Mortgage Protection
What is Mortgage Protection?
Mortgage Protection is an insurance product tailored to help meet your mortgage needs.
It provides the peace of mind that your family should not generally have to sell the family home, should any of these
events occur and you are adequately covered:
1. Death or Total Permanent Disability
- preventing you from ever generating an income again.
2. Temporary Disablement
- preventing you from generating an income through sickness or injury.
3. Involuntary Redundancy
- preventing you earning income should you lose your job.
However, if you are looking for insurance cover that provides for additional needs, such as on going income and medical expenses, you may want to consider life insurance and or income protection
I think I have Insurance with my Mortgage Already?
Mortgage “Protection” is not to be confused with mortgage “insurance” often offered by mortgage lenders/banks.
Mortgage “Insurance” is usually taken out with mortgages where the deposit you have paid on your home is less than 20% of the mortgage amount.

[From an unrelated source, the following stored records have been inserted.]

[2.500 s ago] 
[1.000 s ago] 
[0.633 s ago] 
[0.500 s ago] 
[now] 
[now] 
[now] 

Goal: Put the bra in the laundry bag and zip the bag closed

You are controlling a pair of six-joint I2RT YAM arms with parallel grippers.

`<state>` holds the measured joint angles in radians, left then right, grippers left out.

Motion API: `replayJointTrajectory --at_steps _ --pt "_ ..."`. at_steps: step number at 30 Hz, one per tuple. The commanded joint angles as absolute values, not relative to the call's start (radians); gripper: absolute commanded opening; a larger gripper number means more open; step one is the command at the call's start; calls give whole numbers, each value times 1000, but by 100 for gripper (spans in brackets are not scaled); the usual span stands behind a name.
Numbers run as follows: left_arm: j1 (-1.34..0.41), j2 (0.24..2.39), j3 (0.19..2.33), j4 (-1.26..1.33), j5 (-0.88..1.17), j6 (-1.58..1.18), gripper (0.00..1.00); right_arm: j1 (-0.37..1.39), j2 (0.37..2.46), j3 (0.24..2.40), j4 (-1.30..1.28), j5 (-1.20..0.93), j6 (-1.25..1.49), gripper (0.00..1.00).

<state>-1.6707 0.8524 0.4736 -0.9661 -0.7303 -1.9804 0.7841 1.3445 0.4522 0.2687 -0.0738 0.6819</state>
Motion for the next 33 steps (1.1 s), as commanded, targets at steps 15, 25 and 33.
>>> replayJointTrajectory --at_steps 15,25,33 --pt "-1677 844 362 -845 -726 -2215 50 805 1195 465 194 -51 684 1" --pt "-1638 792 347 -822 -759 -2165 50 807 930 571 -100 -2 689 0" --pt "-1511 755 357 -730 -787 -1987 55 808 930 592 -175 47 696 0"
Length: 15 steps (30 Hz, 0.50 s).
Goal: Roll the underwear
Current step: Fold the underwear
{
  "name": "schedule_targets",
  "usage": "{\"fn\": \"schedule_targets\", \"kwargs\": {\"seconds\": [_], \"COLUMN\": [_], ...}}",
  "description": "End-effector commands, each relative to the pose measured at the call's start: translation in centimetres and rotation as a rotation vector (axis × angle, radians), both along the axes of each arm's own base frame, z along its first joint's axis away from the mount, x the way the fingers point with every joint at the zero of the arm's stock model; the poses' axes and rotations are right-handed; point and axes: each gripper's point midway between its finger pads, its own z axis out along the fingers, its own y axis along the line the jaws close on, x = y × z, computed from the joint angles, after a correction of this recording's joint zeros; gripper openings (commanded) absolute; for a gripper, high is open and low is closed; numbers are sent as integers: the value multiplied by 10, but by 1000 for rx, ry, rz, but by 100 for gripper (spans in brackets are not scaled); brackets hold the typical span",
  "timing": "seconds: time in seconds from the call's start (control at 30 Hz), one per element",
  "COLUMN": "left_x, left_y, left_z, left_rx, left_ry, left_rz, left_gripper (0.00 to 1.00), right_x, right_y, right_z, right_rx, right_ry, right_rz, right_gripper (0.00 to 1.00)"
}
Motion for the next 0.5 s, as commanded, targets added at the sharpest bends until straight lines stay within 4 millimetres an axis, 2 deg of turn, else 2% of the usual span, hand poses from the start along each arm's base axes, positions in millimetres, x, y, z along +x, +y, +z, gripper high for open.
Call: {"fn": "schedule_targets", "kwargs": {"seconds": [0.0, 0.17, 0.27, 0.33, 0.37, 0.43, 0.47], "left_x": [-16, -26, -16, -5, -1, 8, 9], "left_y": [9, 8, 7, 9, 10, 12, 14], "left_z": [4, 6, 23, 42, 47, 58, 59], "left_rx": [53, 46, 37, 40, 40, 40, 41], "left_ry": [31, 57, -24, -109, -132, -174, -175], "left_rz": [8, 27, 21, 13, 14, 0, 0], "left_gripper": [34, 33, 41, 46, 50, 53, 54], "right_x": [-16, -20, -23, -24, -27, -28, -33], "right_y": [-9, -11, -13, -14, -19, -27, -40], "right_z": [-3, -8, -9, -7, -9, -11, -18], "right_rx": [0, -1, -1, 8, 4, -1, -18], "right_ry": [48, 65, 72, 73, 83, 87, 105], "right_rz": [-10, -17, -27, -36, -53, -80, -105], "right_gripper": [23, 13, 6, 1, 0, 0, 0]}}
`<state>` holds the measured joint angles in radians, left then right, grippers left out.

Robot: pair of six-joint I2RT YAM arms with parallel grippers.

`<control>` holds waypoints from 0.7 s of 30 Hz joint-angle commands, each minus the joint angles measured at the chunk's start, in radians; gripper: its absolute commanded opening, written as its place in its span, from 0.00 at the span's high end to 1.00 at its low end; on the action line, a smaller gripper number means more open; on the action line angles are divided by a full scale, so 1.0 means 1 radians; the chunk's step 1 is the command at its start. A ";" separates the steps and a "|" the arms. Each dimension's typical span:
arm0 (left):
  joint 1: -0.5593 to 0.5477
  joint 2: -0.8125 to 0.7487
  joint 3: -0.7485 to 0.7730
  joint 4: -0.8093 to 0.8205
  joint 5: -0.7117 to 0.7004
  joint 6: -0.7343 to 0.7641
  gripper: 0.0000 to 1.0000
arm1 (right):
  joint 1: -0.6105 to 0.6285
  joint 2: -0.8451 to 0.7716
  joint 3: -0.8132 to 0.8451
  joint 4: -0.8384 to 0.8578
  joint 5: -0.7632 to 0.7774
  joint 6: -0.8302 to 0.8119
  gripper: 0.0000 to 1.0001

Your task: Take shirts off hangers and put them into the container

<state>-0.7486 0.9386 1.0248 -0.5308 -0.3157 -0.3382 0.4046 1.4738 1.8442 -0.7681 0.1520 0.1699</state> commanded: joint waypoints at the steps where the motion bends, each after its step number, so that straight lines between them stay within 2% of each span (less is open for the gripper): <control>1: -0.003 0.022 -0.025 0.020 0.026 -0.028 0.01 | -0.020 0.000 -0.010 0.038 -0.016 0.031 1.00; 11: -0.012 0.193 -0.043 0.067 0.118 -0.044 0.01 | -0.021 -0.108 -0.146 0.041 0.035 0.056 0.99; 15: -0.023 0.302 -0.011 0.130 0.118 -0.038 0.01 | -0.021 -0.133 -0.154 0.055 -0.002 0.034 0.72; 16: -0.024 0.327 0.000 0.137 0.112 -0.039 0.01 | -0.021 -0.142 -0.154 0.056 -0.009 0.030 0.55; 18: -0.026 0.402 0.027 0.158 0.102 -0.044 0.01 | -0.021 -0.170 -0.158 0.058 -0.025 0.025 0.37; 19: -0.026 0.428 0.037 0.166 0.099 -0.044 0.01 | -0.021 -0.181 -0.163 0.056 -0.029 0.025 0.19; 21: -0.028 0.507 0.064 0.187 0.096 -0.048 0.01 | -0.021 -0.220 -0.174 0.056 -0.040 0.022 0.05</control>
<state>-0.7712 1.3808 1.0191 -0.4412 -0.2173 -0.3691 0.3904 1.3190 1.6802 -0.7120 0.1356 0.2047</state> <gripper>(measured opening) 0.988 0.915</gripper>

Mortgage providers insure themselves so that they will still get paid even if you default on your repayments.
Mortgage “Protection” is cover that supports you the borrower not the lenders/banks. It generally pays out if you should be permanently disabled, die or are unable to work due to ill health or lose your job through involuntary redundancy. Mortgage Protection aims to cover your obligations to the lenders/banks, up to a maximum of $750,000.